# Quality Enforcement

One of the main motivations for using Delta Lake to store data is that you can provide guarantees on the quality of your data. While schema enforcement is automatic, additional quality checks can be helpful to ensure that only data that meets your expectations makes it into your Lakehouse.

This notebook will review a few approaches to quality enforcement. Some of these are Databricks-specific features, while others are general design principles.

## Learning Objectives
By the end of this lesson, you should be able to:
- Add check constraints to Delta tables
- Describe and implement a quarantine table
- Apply logic to add data quality tags to Delta tables

In [0]:
%run ../Includes/Classroom-Setup-4.2

## Table Constraints

Databricks allows <a href="https://docs.databricks.com/delta/delta-constraints.html" target="_blank">table constraints</a> to be set on Delta tables.

Table constraints apply boolean filters to columns within a table and prevent data that does not fulfill these constraints from being written.

Start by looking at our existing tables.

In [0]:
%sql
SHOW TABLES

If these exist, table constraints will be listed under the **`properties`** of the extended table description.

In [0]:
%sql
DESCRIBE EXTENDED heart_rate_silver

When defining a constraint, be sure to give it a human-readable name. (Note that names are not case sensitive.)

In [0]:
%sql
ALTER TABLE heart_rate_silver ADD CONSTRAINT date_within_range CHECK (time > '2017-01-01');

None of the existing data in our table violated this constraint. Both the name and the actual check are displayed in the **`properties`** field.

In [0]:
%sql
DESCRIBE EXTENDED heart_rate_silver

But what happens if the conditions of the constraint aren't met?

We know that some of our devices occasionally send negative **`bpm`** recordings.

In [0]:
%sql
SELECT COUNT(*) FROM heart_rate_silver
WHERE heartrate <= 0 

Delta Lake will prevent us from applying a constraint that existing records violate.

In [0]:
import pyspark
try:
    spark.sql("ALTER TABLE heart_rate_silver ADD CONSTRAINT validbpm CHECK (heartrate > 0);")
    raise Exception("Expected failure")

except pyspark.sql.utils.AnalysisException as e:
    print("Failed as expected...")
    print(e)

Notice below how we failed to applied the constraint

In [0]:
%sql
DESCRIBE EXTENDED heart_rate_silver

How do we deal with this? 

We could manually delete offending records and then set the check constraint, or set the check constraint before processing data from our bronze table.
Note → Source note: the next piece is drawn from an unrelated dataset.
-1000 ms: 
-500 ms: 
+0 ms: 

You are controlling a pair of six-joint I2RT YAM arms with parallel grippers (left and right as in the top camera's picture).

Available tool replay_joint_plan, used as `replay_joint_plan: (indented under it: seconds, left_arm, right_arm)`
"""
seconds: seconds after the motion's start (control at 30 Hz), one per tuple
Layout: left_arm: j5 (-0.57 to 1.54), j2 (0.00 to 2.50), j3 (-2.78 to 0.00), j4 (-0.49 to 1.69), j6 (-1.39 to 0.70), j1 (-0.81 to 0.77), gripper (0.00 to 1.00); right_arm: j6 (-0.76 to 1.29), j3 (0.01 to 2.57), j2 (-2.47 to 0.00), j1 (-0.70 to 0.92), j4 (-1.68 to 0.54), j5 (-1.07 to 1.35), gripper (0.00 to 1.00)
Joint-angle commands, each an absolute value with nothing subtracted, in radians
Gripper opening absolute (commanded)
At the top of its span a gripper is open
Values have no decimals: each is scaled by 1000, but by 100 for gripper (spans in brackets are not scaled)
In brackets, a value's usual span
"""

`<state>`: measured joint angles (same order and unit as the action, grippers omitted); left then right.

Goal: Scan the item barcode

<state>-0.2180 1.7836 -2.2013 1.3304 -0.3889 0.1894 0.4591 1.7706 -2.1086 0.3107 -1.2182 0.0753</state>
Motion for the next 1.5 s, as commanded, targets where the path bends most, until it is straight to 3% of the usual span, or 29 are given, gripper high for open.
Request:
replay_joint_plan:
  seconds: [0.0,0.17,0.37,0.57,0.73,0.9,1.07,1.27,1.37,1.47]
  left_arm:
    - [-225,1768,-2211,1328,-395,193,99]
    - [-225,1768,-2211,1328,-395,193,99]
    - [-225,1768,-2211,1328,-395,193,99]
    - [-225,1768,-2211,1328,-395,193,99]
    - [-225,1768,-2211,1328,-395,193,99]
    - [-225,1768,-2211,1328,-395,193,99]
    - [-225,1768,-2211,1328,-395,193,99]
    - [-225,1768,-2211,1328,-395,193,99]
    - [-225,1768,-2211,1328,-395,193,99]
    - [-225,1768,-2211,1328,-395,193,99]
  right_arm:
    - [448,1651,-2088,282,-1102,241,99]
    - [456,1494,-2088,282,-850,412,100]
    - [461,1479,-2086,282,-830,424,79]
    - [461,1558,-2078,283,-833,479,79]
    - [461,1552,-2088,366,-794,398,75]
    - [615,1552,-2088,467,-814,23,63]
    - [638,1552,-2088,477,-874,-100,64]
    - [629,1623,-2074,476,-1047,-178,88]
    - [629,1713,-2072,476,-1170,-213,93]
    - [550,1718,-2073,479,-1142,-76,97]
However, if we set a check constraint and a batch of data contains records that violate it, the job will fail and we'll throw an error.

If our goal is to identify bad records but keep streaming jobs running, we'll need a different solution.

One idea would be to quarantine invalid records.

Note that if you need to remove a constraint from a table, the following code would be executed.

In [0]:
%sql
ALTER TABLE heart_rate_silver DROP CONSTRAINT validbpm;

## Quarantining

The idea of quarantining is that bad records will be written to a separate location.

This allows good data to processed efficiently, while additional logic and/or manual review of erroneous records can be defined and executed away from the main pipeline.

Assuming that records can be successfully salvaged, they can be easily backfilled into the silver table they were deferred from.

Here, we'll implement quarantining by performing writes to two separate tables within a **`foreachBatch`** custom writer.

Start by creating a table with the correct schema.

In [0]:
%sql
CREATE TABLE IF NOT EXISTS bpm_quarantine
    (device_id LONG, time TIMESTAMP, heartrate DOUBLE)
USING DELTA
LOCATION '${da.paths.user_db}/bpm_quarantine'

With Structured Streaming operations, writing to an additional table can be accomplished within **`foreachBatch`** logic.

Below, we'll update the logic to add filters at the appropriate locations.

For simplicity, we won't check for duplicate records as we insert data into the quarantine table.

In [0]:
sql_query = """
MERGE INTO heart_rate_silver a
USING stream_updates b
ON a.device_id=b.device_id AND a.time=b.time
WHEN NOT MATCHED THEN INSERT *
"""

class Upsert:
    def __init__(self, query, update_temp="stream_updates"):
        self.query = query
        self.update_temp = update_temp 
        
    def upsert_to_delta(self, micro_batch_df, batch):
        micro_batch_df.filter("heartrate" > 0).createOrReplaceTempView(self.update_temp)
        micro_batch_df._jdf.sparkSession().sql(self.query)
        micro_batch_df.filter("heartrate" <= 0).write.format("delta").mode("append").saveAsTable("bpm_quarantine")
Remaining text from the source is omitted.